Hamilton qualified eighth for the Saudi Arabian F1 Grand Prix, almost a second behind polesitter Sergio Perez and more than three tenths behind teammate George Russell, who is third but will gain a place due to Charles Leclerc’s penalty.

The seven-time F1 champion has bluntly admitted that his inability to get performance out of his Mercedes for the second year running is hampering his fun.

“I love this team and am so grateful to everyone who has supported me on this journey,” he said.

“I can’t imagine being anywhere else. I don’t see myself giving up, I don’t feel like giving up.

“But I wouldn’t say it gives me much. I’ve been there, done that, got the t-shirt many times.

“I’m trying to be patient and work with the team to put us in a good place.

“I don’t plan to go anywhere else but I couldn’t get more out of the car today. I have to keep trying.”

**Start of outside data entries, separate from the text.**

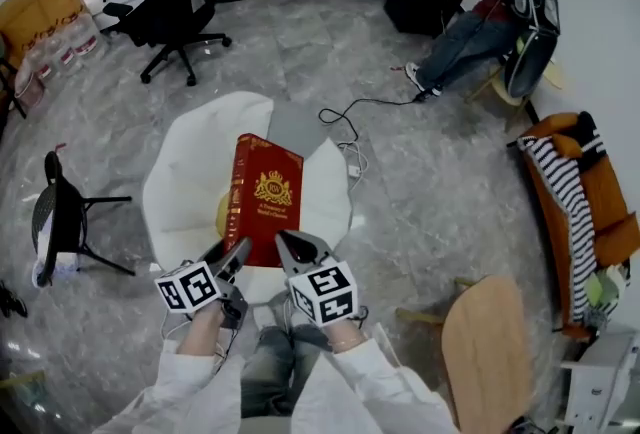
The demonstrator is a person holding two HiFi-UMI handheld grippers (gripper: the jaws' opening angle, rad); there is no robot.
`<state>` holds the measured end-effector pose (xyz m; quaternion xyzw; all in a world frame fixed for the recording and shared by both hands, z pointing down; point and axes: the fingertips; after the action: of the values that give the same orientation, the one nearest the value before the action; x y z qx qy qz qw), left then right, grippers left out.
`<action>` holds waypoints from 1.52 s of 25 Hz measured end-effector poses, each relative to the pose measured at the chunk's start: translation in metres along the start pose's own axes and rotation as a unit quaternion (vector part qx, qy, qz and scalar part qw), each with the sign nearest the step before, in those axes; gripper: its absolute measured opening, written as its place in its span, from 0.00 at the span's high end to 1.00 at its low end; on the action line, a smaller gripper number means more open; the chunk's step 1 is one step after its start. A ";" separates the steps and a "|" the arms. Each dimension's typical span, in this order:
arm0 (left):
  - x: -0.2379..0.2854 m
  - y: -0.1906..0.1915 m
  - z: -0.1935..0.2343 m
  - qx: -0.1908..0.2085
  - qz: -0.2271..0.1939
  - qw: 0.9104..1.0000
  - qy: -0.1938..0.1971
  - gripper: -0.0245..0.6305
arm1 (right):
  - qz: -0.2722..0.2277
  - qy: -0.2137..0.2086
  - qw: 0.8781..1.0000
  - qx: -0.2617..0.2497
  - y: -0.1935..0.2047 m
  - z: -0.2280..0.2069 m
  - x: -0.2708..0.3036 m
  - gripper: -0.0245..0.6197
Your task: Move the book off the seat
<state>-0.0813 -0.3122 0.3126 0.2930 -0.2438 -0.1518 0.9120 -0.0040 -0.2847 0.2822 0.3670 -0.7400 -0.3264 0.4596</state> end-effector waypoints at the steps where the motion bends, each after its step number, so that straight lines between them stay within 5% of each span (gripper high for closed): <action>1: 0.000 -0.002 -0.008 0.000 0.001 1.000 0.009 0.59 | -0.005 0.004 1.000 0.001 -0.004 -0.001 -0.006 0.94; 9: 0.007 -0.026 -0.059 0.037 0.010 0.996 0.086 0.59 | -0.055 0.050 0.997 -0.028 -0.041 0.002 -0.043 0.94; 24: 0.035 -0.002 -0.145 0.076 0.071 0.978 0.183 0.59 | -0.107 0.154 0.982 -0.006 -0.047 -0.043 -0.127 0.94; 38: 0.096 0.088 -0.281 0.100 0.139 0.950 0.261 0.59 | -0.158 0.225 0.961 0.030 -0.034 -0.125 -0.266 0.94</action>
<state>0.1607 -0.1539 0.2007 0.3755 -0.0499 0.0830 0.9218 0.2009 -0.0965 0.1827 0.5572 -0.5593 -0.2815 0.5454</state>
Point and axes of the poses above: the fingertips, and each gripper's own axes: x forward along the fingers, z to its left, y out of its underside, and after that the axes turned 8 degrees about x, right-handed
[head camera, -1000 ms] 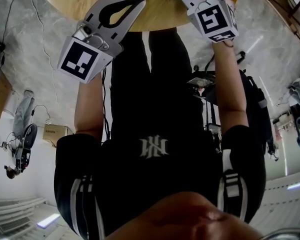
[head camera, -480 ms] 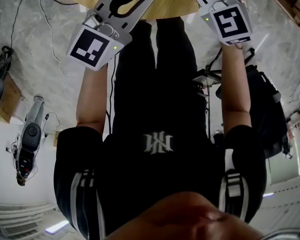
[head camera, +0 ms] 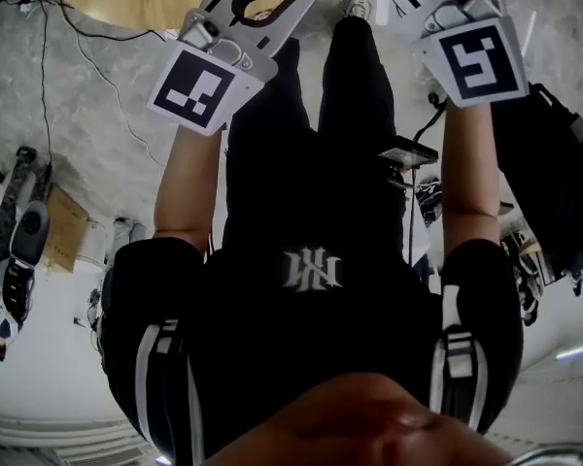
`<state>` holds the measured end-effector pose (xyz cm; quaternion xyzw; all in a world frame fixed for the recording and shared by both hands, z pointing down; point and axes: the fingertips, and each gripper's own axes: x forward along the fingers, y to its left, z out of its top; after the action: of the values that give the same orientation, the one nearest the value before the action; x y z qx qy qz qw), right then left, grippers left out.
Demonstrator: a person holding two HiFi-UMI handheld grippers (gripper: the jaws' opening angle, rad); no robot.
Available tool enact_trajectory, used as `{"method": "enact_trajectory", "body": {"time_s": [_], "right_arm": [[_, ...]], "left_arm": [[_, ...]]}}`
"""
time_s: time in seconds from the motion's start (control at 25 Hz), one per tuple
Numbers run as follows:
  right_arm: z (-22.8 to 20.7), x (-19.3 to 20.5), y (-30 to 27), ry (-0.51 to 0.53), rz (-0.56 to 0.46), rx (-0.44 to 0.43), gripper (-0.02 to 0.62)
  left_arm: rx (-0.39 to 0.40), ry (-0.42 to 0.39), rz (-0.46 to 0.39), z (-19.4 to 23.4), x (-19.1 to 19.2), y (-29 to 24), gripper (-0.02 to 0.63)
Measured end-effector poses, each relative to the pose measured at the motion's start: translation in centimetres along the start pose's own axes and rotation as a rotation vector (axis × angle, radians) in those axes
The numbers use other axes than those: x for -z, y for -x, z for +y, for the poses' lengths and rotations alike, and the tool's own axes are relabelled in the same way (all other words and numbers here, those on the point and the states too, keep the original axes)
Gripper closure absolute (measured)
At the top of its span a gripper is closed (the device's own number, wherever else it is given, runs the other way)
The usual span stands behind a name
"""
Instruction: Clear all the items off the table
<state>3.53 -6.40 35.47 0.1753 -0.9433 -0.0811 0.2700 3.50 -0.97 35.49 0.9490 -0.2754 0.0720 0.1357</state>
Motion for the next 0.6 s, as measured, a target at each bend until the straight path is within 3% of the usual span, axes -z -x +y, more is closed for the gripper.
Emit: {"method": "enact_trajectory", "body": {"time_s": [0.12,0.24,0.4,0.48,0.6], "right_arm": [[-3.8,4.5,6.2,-0.035,0.055,0.094,0.565],[-9.7,9.2,13.3,-0.082,0.092,0.168,0.565],[-16.5,16.8,19.5,-0.091,0.140,0.198,0.565],[-16.7,22.0,20.7,-0.110,0.138,0.189,0.565],[-15.2,30.4,19.3,-0.139,0.136,0.156,0.565]], "left_arm": [[0.071,-0.034,0.049,-4.1,0.3,-5.4,0.594],[0.130,-0.015,0.094,-7.8,-0.7,-11.8,0.594],[0.132,0.026,0.129,-9.5,-1.1,-20.1,0.594],[0.131,0.032,0.146,-10.7,1.6,-23.3,0.594],[0.146,0.019,0.177,-11.9,8.7,-26.8,0.594]]}}
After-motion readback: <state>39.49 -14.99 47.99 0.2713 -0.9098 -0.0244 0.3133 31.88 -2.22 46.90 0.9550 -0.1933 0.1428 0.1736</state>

Mercedes team boss Toto Wolff had previously given the honest assessment that Hamilton would have to look elsewhere if his team could not deliver a winning car soon. The driver’s contract expires at the end of this season and while he has claimed a new deal is inevitable for the winter, he remains unsigned amid his team’s struggles.

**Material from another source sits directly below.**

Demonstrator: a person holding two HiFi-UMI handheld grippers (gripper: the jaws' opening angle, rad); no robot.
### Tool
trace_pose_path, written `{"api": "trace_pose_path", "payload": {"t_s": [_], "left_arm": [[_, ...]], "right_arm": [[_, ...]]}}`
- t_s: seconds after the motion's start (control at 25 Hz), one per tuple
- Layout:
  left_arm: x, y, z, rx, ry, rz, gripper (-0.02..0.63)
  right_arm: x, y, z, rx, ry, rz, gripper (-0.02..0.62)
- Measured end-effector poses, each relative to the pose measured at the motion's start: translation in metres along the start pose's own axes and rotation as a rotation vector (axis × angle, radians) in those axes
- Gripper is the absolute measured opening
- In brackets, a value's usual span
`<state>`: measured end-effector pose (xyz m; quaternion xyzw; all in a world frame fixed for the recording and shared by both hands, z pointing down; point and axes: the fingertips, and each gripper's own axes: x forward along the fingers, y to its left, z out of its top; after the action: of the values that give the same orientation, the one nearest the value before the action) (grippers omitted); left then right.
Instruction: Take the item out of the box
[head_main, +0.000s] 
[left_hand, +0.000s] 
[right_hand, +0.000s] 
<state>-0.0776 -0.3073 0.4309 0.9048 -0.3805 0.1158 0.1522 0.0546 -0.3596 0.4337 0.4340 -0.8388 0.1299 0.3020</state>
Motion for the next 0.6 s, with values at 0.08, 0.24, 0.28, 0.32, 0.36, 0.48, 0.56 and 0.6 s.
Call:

Hamilton, now 38, has claimed he will go on to an eighth title, which would be an all-time record, but after just one race in 2023 it already seems impossible to match the Red Bulls.

Watching his teammate Russell surpass him last season and give Mercedes their only win of 2022 in Brazil made Saturday in Saudi Arabia an even more desperate day for Hamilton.

“George did a great job and he’s right up there on the second row, so obviously the car has power,” said Hamilton.

“But I don’t feel connected to this car. No matter what I do, no matter what I change, I can’t build trust in it. I’m a bit at a loss with that.

“I just had trouble getting the power out of the car.”

When asked if a bad day in qualifying made him even more frustrated, he replied: “No, not really. I wouldn’t say that, the car is where it is.”

His prognosis for Sunday’s Grand Prix was: “I wouldn’t hold my breath.”